• WHAT IS BEING ASKED: Using the data below, please return every line exactly as given.
━━━━━━
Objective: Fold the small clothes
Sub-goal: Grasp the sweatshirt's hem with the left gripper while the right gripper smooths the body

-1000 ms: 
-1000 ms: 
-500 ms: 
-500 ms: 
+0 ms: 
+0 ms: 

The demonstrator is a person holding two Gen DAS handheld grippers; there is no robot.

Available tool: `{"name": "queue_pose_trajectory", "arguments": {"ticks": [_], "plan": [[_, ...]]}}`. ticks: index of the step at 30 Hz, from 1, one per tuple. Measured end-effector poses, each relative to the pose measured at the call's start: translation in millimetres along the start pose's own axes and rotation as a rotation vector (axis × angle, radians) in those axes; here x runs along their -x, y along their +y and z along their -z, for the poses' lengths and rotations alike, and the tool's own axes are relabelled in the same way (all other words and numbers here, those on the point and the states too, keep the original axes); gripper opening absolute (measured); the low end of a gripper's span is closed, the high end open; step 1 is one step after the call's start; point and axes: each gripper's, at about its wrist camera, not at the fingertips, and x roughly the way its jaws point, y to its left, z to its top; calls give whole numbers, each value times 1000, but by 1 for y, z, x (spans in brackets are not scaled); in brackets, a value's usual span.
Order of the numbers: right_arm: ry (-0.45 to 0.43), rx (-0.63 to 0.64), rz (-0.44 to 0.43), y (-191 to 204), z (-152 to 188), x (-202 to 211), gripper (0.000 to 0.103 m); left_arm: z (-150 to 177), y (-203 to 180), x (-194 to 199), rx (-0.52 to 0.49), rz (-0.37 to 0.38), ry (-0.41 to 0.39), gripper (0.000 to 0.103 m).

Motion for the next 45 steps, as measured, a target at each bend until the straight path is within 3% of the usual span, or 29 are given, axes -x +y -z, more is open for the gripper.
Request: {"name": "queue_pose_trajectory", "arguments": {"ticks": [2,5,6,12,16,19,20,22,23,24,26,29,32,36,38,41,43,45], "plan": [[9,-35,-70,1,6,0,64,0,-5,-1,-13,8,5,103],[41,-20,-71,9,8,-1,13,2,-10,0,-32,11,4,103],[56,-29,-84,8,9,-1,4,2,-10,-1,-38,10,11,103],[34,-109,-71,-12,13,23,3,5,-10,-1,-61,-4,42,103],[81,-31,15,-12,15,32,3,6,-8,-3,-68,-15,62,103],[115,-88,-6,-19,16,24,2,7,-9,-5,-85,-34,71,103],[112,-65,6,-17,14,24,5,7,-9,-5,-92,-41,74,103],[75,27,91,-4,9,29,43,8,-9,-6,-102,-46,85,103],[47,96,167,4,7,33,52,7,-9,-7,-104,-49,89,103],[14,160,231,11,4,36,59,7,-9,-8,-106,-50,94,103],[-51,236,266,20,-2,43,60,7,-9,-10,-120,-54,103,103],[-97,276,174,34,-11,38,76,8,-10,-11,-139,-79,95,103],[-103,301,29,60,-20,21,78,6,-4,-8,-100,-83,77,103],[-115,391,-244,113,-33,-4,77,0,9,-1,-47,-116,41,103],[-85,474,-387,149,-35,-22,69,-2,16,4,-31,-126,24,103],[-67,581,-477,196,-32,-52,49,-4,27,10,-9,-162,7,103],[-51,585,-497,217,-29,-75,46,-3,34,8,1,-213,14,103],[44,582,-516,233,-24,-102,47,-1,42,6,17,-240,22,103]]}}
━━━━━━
• ANSWER SECTION:
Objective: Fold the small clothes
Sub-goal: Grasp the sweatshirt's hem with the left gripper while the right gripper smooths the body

-1000 ms: 
-1000 ms: 
-500 ms: 
-500 ms: 
+0 ms: 
+0 ms: 

The demonstrator is a person holding two Gen DAS handheld grippers; there is no robot.

Available tool: `{"name": "queue_pose_trajectory", "arguments": {"ticks": [_], "plan": [[_, ...]]}}`. ticks: index of the step at 30 Hz, from 1, one per tuple. Measured end-effector poses, each relative to the pose measured at the call's start: translation in millimetres along the start pose's own axes and rotation as a rotation vector (axis × angle, radians) in those axes; here x runs along their -x, y along their +y and z along their -z, for the poses' lengths and rotations alike, and the tool's own axes are relabelled in the same way (all other words and numbers here, those on the point and the states too, keep the original axes); gripper opening absolute (measured); the low end of a gripper's span is closed, the high end open; step 1 is one step after the call's start; point and axes: each gripper's, at about its wrist camera, not at the fingertips, and x roughly the way its jaws point, y to its left, z to its top; calls give whole numbers, each value times 1000, but by 1 for y, z, x (spans in brackets are not scaled); in brackets, a value's usual span.
Order of the numbers: right_arm: ry (-0.45 to 0.43), rx (-0.63 to 0.64), rz (-0.44 to 0.43), y (-191 to 204), z (-152 to 188), x (-202 to 211), gripper (0.000 to 0.103 m); left_arm: z (-150 to 177), y (-203 to 180), x (-194 to 199), rx (-0.52 to 0.49), rz (-0.37 to 0.38), ry (-0.41 to 0.39), gripper (0.000 to 0.103 m).

Motion for the next 45 steps, as measured, a target at each bend until the straight path is within 3% of the usual span, or 29 are given, axes -x +y -z, more is open for the gripper.
Request: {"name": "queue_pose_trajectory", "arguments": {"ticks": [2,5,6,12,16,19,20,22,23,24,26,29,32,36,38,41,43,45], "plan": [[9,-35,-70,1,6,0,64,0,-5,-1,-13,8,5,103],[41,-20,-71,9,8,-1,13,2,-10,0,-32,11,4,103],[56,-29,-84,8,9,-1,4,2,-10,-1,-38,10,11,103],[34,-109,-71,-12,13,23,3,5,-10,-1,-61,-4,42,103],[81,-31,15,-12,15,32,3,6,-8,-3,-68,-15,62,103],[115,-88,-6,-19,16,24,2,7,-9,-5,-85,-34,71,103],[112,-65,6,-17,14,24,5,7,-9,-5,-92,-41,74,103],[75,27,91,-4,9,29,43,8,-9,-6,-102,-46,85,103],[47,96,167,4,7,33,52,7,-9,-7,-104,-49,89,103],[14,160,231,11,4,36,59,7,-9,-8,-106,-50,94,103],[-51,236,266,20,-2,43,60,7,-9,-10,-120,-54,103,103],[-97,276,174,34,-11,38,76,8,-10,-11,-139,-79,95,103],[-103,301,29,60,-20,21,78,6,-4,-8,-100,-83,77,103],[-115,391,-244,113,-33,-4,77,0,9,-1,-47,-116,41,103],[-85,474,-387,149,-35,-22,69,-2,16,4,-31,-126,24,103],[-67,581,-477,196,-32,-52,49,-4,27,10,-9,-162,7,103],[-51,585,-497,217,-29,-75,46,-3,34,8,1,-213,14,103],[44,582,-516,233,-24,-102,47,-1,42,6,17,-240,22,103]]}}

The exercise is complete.